= EXERCISE BRIEF =
In the material below, the lines from the one containing "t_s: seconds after" through the one containing "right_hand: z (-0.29" are to be given again exactly, ends included, and no others.

= EXTRACTED ENTRIES =
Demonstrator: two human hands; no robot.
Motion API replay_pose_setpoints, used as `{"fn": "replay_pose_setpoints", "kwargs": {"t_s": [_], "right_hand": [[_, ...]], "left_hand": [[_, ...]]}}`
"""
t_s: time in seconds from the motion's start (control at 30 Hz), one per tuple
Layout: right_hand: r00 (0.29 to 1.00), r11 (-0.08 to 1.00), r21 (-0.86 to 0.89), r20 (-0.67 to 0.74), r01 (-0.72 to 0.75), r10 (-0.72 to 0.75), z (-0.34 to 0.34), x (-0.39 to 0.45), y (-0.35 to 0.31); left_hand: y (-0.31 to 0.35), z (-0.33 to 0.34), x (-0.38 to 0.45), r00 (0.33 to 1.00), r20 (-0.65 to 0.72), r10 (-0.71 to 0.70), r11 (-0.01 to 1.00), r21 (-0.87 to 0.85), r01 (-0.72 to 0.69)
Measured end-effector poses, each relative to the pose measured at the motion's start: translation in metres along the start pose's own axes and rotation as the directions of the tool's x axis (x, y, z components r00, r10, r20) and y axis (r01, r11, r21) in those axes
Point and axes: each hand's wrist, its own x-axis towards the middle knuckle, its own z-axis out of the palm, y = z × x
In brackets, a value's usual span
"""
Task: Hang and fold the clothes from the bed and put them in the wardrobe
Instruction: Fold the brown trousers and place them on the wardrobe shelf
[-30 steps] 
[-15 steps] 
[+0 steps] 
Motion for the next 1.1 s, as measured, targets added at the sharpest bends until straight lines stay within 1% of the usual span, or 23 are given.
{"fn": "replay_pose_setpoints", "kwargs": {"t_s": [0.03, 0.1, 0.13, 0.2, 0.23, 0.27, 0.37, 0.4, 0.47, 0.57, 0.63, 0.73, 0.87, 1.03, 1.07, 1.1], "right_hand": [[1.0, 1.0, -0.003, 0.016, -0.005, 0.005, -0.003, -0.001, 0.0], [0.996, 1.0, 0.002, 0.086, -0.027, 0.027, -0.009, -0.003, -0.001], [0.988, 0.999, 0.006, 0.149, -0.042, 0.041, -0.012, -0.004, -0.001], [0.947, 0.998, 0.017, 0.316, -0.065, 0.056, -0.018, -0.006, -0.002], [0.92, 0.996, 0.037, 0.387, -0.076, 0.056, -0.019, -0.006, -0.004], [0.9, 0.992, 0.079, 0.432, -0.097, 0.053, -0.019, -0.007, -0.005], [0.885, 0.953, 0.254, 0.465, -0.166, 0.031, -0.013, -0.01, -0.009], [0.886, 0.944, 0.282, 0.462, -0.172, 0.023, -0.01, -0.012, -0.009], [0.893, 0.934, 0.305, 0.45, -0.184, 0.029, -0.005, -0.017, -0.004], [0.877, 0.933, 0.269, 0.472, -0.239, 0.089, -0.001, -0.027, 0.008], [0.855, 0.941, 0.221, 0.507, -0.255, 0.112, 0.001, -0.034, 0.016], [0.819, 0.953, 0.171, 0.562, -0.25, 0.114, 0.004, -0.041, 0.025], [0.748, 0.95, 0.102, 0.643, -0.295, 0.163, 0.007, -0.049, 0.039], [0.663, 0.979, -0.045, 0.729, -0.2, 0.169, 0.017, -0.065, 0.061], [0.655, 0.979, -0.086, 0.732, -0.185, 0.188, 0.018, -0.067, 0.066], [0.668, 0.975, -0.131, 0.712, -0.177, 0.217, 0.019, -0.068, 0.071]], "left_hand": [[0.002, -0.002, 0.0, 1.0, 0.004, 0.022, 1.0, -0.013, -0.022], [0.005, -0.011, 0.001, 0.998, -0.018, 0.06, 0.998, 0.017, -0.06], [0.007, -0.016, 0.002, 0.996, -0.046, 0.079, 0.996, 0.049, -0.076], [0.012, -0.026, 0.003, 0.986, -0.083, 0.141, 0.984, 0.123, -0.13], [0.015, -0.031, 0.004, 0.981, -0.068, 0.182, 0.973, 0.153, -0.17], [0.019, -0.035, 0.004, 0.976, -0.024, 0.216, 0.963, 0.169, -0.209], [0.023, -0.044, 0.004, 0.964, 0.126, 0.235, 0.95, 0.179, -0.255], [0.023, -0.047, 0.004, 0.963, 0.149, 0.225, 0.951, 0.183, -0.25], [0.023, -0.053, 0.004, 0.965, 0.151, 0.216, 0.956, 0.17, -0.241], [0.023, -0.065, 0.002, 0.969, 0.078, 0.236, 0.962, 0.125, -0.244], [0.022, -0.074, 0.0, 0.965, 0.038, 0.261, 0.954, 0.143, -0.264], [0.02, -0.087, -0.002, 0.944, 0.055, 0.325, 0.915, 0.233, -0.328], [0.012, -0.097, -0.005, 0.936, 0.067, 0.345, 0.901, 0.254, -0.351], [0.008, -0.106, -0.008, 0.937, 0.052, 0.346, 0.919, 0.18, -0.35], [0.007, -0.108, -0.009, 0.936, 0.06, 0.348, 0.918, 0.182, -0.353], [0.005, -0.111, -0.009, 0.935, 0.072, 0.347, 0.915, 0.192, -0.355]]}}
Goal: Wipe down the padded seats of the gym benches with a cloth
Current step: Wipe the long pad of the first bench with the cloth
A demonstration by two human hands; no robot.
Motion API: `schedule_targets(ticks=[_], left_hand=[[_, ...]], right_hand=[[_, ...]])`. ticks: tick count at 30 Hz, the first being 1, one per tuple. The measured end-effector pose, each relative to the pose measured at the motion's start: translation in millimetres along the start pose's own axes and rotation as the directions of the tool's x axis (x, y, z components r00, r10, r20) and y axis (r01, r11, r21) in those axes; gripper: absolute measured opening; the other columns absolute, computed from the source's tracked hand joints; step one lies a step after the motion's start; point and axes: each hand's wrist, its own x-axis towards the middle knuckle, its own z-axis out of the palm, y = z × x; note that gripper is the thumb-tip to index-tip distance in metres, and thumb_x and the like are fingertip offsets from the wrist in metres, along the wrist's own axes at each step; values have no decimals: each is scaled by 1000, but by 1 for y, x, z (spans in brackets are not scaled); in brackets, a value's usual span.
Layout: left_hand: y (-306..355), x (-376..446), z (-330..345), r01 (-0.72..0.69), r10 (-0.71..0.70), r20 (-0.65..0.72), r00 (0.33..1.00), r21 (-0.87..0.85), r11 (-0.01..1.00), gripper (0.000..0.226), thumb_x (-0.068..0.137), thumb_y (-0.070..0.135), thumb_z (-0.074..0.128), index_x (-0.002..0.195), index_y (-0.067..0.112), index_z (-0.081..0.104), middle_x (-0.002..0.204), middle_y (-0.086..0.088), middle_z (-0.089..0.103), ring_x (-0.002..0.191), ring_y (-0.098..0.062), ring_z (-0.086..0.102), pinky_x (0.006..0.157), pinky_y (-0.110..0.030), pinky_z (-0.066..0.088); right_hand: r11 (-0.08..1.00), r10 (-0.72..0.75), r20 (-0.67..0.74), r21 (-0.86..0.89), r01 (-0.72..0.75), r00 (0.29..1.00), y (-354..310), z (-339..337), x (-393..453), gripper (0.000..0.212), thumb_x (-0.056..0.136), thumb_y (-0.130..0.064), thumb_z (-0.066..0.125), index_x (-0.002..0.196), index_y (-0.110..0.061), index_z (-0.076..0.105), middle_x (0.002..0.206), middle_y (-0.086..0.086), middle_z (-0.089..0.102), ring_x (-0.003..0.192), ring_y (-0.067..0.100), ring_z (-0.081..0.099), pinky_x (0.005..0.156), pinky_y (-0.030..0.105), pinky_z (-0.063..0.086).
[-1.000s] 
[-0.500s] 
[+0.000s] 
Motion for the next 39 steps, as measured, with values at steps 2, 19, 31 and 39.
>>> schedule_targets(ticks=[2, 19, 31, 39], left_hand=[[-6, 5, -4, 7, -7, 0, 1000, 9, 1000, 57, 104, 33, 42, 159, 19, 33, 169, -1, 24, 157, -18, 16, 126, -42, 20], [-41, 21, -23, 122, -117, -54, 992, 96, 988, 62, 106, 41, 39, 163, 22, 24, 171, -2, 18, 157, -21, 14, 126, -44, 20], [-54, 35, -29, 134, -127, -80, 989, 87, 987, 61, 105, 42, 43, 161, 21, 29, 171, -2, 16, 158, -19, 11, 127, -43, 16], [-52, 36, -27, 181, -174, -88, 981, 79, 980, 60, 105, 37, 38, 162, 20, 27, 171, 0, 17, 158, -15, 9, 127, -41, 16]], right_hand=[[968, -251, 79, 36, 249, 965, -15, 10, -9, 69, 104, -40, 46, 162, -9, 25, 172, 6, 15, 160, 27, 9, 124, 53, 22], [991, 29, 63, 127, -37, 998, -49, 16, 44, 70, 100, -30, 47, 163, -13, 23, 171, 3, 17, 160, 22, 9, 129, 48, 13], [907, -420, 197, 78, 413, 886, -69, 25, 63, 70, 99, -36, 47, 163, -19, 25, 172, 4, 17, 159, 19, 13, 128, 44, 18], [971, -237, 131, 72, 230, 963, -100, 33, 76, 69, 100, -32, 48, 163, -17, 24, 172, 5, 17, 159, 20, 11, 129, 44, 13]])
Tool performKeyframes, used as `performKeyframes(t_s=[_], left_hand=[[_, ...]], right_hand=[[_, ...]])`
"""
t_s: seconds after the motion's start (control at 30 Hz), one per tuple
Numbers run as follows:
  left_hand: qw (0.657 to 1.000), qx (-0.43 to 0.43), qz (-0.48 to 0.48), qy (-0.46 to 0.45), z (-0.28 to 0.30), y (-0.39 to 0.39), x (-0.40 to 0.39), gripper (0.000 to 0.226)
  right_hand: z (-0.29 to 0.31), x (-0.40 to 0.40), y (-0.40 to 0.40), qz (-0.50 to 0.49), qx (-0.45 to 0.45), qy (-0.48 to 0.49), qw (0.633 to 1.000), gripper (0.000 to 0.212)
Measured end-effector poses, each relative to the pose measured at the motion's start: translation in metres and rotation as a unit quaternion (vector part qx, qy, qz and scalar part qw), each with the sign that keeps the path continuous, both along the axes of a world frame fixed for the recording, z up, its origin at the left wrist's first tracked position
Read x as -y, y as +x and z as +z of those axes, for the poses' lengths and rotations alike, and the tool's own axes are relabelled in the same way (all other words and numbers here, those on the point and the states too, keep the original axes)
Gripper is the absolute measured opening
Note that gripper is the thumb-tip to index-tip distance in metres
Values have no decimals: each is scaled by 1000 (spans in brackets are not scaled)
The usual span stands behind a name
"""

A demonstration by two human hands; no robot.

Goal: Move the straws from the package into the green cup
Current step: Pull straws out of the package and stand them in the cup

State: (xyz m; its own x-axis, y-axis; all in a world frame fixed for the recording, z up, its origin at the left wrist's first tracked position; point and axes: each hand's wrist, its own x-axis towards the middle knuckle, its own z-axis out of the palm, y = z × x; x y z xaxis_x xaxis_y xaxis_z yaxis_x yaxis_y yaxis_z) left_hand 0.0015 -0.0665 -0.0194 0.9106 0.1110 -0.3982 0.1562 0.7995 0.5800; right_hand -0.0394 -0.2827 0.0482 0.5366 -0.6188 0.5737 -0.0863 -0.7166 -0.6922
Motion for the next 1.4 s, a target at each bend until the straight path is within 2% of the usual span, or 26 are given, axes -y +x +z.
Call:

= EXERCISE RESPONSE =
t_s: seconds after the motion's start (control at 30 Hz), one per tuple
Numbers run as follows:
  left_hand: qw (0.657 to 1.000), qx (-0.43 to 0.43), qz (-0.48 to 0.48), qy (-0.46 to 0.45), z (-0.28 to 0.30), y (-0.39 to 0.39), x (-0.40 to 0.39), gripper (0.000 to 0.226)
  right_hand: z (-0.29 to 0.31), x (-0.40 to 0.40), y (-0.40 to 0.40), qz (-0.50 to 0.49), qx (-0.45 to 0.45), qy (-0.48 to 0.49), qw (0.633 to 1.000), gripper (0.000 to 0.212)

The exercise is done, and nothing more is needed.